● WORK TASK: Write out the data once more, exactly as it reads.

*** Opening SOURCE DATA ***

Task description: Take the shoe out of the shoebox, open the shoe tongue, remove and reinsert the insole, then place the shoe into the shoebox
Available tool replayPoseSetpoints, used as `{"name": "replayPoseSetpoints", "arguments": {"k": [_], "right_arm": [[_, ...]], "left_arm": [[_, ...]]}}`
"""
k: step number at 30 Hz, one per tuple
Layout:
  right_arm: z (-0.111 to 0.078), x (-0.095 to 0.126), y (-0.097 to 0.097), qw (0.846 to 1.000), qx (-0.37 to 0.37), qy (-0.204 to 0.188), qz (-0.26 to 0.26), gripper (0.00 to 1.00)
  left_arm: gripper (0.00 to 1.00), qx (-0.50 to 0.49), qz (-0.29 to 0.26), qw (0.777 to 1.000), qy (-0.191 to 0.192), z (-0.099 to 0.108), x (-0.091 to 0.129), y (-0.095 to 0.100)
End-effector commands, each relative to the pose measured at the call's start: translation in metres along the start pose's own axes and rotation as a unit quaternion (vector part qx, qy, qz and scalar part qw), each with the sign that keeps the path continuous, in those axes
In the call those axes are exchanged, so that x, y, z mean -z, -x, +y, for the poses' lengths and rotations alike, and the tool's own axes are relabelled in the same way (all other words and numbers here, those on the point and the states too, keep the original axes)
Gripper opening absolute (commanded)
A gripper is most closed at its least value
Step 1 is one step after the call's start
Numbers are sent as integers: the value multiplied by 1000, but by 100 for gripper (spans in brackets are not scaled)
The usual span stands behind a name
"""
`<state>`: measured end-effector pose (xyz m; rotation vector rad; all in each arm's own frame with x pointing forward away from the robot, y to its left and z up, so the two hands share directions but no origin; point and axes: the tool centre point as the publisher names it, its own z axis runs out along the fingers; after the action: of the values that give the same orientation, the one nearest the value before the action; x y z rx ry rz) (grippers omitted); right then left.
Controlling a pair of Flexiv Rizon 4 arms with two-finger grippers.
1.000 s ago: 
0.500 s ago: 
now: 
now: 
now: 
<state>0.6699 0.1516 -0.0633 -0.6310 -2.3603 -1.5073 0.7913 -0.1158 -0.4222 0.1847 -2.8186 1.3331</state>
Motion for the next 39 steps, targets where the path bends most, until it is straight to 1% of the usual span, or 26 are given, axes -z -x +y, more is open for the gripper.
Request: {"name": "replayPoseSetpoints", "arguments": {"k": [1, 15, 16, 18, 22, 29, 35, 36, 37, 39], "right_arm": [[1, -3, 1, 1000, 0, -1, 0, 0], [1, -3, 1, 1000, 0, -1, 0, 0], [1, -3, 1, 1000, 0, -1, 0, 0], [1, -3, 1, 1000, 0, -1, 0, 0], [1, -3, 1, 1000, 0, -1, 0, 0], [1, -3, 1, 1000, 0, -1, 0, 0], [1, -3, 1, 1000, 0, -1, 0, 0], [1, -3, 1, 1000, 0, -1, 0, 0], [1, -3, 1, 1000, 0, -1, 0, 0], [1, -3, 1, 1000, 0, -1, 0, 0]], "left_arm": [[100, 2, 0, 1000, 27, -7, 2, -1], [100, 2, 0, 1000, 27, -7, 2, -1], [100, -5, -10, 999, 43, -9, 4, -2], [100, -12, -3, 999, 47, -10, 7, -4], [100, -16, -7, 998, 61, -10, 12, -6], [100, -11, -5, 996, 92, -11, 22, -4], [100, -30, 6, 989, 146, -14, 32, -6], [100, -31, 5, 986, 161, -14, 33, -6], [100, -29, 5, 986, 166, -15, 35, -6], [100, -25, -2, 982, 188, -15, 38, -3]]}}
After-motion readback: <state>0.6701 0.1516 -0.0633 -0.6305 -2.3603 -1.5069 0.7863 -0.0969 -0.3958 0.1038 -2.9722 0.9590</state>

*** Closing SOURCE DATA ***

● OUTPUT BELOW:
Task description: Take the shoe out of the shoebox, open the shoe tongue, remove and reinsert the insole, then place the shoe into the shoebox
Available tool replayPoseSetpoints, used as `{"name": "replayPoseSetpoints", "arguments": {"k": [_], "right_arm": [[_, ...]], "left_arm": [[_, ...]]}}`
"""
k: step number at 30 Hz, one per tuple
Layout:
  right_arm: z (-0.111 to 0.078), x (-0.095 to 0.126), y (-0.097 to 0.097), qw (0.846 to 1.000), qx (-0.37 to 0.37), qy (-0.204 to 0.188), qz (-0.26 to 0.26), gripper (0.00 to 1.00)
  left_arm: gripper (0.00 to 1.00), qx (-0.50 to 0.49), qz (-0.29 to 0.26), qw (0.777 to 1.000), qy (-0.191 to 0.192), z (-0.099 to 0.108), x (-0.091 to 0.129), y (-0.095 to 0.100)
End-effector commands, each relative to the pose measured at the call's start: translation in metres along the start pose's own axes and rotation as a unit quaternion (vector part qx, qy, qz and scalar part qw), each with the sign that keeps the path continuous, in those axes
In the call those axes are exchanged, so that x, y, z mean -z, -x, +y, for the poses' lengths and rotations alike, and the tool's own axes are relabelled in the same way (all other words and numbers here, those on the point and the states too, keep the original axes)
Gripper opening absolute (commanded)
A gripper is most closed at its least value
Step 1 is one step after the call's start
Numbers are sent as integers: the value multiplied by 1000, but by 100 for gripper (spans in brackets are not scaled)
The usual span stands behind a name
"""
`<state>`: measured end-effector pose (xyz m; rotation vector rad; all in each arm's own frame with x pointing forward away from the robot, y to its left and z up, so the two hands share directions but no origin; point and axes: the tool centre point as the publisher names it, its own z axis runs out along the fingers; after the action: of the values that give the same orientation, the one nearest the value before the action; x y z rx ry rz) (grippers omitted); right then left.
Controlling a pair of Flexiv Rizon 4 arms with two-finger grippers.
1.000 s ago: 
0.500 s ago: 
now: 
now: 
now: 
<state>0.6699 0.1516 -0.0633 -0.6310 -2.3603 -1.5073 0.7913 -0.1158 -0.4222 0.1847 -2.8186 1.3331</state>
Motion for the next 39 steps, targets where the path bends most, until it is straight to 1% of the usual span, or 26 are given, axes -z -x +y, more is open for the gripper.
Request: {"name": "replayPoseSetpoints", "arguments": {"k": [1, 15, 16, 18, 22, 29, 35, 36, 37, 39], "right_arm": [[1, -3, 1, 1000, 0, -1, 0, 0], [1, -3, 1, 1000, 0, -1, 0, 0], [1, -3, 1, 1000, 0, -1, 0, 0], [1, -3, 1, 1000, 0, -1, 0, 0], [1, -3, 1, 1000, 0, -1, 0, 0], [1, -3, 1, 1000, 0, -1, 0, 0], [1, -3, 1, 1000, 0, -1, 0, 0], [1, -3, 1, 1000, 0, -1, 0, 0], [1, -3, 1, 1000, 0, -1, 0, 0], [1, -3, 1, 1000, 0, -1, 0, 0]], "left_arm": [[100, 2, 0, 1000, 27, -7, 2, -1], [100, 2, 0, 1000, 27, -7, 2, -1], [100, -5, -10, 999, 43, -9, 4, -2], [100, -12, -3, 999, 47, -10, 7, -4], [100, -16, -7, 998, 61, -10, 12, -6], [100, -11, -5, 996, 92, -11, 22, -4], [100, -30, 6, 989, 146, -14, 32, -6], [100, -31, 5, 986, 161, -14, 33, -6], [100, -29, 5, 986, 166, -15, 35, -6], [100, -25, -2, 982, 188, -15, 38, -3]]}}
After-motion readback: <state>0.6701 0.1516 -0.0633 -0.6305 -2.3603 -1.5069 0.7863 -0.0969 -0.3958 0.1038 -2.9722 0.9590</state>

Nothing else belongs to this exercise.